The previous post was the result of my interest in android-async-http, a thread-aware Android HTTP client library. I will include that original research work here as well, if you feel you didn’t hear me repeat the word Handler enough. It’s a good introduction to how Handlers can be used for stuff that needs to communicate across threads.

android-async-http is an Android HTTP client library that ensures that any callback is called on the same thread as the one originating the HTTP request. While this can have some adverse effects on the testability of your app, it can sometimes be the perfect solution for a quick demo project, where we only care about quickly getting bytes straight off the network to the UI thread.

Looking into the library’s source code, we can see that requests are just Runnables:

public class AsyncHttpRequest implements Runnable {
    private ResponseHandlerInterface responseHandler;

    @Override
    public void run() {
        //...
        responseHandler.sendStartMessage();
        //...
        //Internally, this method calls sendResponseMessage()
        makeRequestWithRetries();
        //...
        responseHandler.sendFinishMessage();
        //...
    }
}

This Runnable is special because it has a reference to an (Android) Handler, through which it can inform the ResponseHandler of any progress (start & finish messages, for example).

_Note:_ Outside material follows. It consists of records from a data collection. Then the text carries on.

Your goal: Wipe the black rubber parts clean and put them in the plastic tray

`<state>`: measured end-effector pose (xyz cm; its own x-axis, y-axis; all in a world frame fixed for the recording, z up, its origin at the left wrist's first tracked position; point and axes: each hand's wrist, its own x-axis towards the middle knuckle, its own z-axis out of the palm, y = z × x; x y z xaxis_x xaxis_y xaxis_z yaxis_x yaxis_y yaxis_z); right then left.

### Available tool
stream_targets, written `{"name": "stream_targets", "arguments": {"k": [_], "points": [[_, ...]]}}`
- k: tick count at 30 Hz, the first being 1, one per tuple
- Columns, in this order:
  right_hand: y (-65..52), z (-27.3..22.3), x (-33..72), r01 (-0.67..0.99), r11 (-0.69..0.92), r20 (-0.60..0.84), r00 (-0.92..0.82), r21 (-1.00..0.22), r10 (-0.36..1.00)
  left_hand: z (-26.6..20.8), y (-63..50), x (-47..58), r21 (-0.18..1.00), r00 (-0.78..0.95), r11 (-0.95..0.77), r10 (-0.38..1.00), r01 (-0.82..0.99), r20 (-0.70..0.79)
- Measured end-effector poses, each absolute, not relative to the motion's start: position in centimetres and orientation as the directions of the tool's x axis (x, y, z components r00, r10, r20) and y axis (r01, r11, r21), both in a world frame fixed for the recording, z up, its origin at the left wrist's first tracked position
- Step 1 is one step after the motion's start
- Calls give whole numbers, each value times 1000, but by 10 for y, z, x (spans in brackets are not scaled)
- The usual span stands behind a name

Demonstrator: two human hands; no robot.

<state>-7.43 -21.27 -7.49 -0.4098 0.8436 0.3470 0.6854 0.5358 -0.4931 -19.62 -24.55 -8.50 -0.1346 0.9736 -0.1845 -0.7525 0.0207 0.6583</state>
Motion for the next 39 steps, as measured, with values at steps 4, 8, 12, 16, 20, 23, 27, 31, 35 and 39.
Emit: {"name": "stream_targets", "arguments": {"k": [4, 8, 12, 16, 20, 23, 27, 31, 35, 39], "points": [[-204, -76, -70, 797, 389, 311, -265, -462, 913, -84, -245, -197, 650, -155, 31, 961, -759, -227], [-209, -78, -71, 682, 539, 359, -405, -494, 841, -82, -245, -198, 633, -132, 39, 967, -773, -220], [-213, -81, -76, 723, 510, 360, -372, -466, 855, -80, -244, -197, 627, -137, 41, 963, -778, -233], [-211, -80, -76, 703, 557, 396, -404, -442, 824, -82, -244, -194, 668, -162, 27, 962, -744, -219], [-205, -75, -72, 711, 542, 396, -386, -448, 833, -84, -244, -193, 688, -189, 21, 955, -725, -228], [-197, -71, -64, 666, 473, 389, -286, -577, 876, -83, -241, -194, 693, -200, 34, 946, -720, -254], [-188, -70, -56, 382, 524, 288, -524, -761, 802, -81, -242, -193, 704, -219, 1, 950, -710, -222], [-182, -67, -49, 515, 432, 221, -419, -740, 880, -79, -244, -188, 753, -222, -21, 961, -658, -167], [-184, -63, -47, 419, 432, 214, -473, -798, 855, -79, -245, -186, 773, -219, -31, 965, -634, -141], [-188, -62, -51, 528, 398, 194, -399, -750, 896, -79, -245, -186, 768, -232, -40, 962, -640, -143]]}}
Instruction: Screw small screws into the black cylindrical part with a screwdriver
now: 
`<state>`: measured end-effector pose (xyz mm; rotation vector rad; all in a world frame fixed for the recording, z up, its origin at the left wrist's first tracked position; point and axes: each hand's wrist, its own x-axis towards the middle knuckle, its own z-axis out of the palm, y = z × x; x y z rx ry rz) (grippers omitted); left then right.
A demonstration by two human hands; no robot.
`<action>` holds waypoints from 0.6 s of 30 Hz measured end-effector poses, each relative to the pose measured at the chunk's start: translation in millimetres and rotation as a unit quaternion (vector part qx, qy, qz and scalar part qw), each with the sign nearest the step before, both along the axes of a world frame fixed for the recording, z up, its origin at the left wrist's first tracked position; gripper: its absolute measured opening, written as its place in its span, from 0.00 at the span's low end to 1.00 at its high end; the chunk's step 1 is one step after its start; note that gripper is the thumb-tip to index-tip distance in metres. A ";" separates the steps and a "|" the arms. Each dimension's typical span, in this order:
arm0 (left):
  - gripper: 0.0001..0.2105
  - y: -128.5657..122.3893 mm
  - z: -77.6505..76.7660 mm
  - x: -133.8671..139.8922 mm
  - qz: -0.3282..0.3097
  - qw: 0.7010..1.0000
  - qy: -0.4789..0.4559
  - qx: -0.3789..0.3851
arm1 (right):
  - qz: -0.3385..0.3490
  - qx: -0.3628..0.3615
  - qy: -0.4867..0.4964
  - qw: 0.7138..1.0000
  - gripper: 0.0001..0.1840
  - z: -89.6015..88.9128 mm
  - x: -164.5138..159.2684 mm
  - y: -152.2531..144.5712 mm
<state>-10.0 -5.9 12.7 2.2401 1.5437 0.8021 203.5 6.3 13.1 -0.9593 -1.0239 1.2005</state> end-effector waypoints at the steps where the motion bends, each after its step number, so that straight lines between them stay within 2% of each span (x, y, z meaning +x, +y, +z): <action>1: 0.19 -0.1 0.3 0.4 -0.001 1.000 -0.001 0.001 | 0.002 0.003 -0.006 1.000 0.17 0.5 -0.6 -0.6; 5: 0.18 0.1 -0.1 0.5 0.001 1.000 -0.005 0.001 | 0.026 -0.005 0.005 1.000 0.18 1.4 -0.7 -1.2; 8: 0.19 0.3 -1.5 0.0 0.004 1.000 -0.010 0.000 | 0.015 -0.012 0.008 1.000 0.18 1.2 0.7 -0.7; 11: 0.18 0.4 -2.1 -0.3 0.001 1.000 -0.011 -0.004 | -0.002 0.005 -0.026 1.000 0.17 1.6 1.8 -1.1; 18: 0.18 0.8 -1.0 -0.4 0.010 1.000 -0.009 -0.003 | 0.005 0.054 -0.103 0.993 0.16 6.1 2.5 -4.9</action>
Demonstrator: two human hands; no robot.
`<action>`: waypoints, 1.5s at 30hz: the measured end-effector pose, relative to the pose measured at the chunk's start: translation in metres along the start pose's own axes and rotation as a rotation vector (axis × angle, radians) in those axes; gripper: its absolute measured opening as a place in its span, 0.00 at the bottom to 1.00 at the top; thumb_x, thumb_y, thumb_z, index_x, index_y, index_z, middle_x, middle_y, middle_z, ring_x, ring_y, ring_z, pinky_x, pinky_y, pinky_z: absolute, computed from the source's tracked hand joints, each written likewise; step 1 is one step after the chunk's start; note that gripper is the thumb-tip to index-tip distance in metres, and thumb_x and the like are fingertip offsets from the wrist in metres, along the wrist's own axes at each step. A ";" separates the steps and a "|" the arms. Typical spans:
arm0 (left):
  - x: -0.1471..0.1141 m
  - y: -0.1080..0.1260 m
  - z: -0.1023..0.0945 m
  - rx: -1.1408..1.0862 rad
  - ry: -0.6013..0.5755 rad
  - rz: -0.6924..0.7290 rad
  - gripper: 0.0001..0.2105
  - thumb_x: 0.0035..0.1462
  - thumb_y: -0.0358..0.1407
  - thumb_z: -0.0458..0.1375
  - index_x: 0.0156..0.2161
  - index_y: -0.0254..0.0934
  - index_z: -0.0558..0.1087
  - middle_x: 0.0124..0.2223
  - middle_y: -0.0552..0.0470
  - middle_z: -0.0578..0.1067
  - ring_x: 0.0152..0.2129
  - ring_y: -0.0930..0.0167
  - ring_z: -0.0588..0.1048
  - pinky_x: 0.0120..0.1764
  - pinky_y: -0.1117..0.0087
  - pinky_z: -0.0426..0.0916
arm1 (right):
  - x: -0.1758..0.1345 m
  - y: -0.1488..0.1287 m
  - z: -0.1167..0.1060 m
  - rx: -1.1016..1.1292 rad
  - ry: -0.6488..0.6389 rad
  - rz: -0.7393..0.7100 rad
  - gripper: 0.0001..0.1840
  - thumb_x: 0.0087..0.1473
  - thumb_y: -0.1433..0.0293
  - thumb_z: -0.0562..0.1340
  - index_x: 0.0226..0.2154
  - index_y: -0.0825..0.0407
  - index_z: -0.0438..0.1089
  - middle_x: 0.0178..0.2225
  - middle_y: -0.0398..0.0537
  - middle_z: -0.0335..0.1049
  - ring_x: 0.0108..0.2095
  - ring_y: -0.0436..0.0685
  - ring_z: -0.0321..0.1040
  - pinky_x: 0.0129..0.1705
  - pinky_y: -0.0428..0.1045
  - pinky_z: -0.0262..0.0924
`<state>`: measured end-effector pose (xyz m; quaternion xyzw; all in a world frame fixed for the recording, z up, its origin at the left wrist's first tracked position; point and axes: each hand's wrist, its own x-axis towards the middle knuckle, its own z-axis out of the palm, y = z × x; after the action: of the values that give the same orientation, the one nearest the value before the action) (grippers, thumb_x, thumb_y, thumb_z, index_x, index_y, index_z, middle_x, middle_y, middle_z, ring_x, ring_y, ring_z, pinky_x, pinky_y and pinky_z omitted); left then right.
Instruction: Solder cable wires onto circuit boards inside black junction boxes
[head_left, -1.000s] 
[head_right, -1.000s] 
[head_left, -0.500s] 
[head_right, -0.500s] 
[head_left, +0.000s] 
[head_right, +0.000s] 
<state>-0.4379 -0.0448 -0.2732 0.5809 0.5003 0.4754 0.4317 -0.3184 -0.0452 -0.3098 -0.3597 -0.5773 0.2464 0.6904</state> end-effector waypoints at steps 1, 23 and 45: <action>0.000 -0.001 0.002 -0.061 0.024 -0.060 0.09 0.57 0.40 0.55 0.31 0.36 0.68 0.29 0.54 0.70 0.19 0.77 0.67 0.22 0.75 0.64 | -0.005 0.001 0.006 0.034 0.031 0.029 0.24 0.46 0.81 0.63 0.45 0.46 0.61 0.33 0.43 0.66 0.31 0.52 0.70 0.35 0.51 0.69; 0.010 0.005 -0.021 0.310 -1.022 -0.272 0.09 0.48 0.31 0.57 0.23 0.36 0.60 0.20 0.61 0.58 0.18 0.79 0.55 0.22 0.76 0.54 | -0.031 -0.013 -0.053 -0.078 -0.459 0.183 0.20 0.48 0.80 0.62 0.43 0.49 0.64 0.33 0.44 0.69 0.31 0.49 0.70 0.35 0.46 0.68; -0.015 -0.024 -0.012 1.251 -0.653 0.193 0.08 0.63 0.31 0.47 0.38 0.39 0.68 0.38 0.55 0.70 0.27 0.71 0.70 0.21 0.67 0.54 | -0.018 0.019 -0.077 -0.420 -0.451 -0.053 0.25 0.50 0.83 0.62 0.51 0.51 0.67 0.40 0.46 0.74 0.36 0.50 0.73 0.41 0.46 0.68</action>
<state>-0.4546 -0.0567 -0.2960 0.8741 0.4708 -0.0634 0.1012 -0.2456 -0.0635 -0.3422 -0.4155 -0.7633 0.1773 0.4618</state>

When making a request, this Runnable gets submitted to a ExecutorService, which acts as a thread pool for all requests. This pool is able to create new threads as needed, and reuse existing ones. Here is how a get call is handled:

public class AsyncHttpClient {
    private ExecutorService threadPool; // = Executors.newCachedThreadPool();
    
    public RequestHandle get(/*...*/) {
        return sendRequest(/*...*/);
    }

    protected RequestHandle sendRequest(/*...*/) {
        //...
        AsyncHttpRequest request = newAsyncHttpRequest(/*...*/);
        threadPool.submit(request);
        //...
    }
}

Remember that ResponseHandlerInterface we saw in the first snippet? Here it is:


public abstract class AsyncHttpResponseHandler implements ResponseHandlerInterface {
    private Looper looper;
    private Handler handler;

    public AsyncHttpResponseHandler(Looper looper) {
        this.looper = looper == null ? Looper.myLooper() : looper;  // (1)
        //...
        handler = new ResponderHandler(this, looper);
    }
	
    //This is the method that processes all data returned from the request
    protected void handleMessage(Message message) {      // (2)
        //...
        switch(message.what) {
            case SUCCESS_MESSAGE:
            //...
            case FAILURE_MESSAGE:
            //...
        }
    }
}

Two things to note here:

  • This class gets initialized with the Looper of the thread where it is created. Looper.myLooper() will return the main thread’s looper, if the instance is constructed on the UI thread, for example.
  • When any sendXXXXMessage() method is called on the AsyncHttpResponseHandler, it gets automatically processed by AsyncHttpResponseHandler::handleMessage() on the original thread in which the request was created, because, Loopers!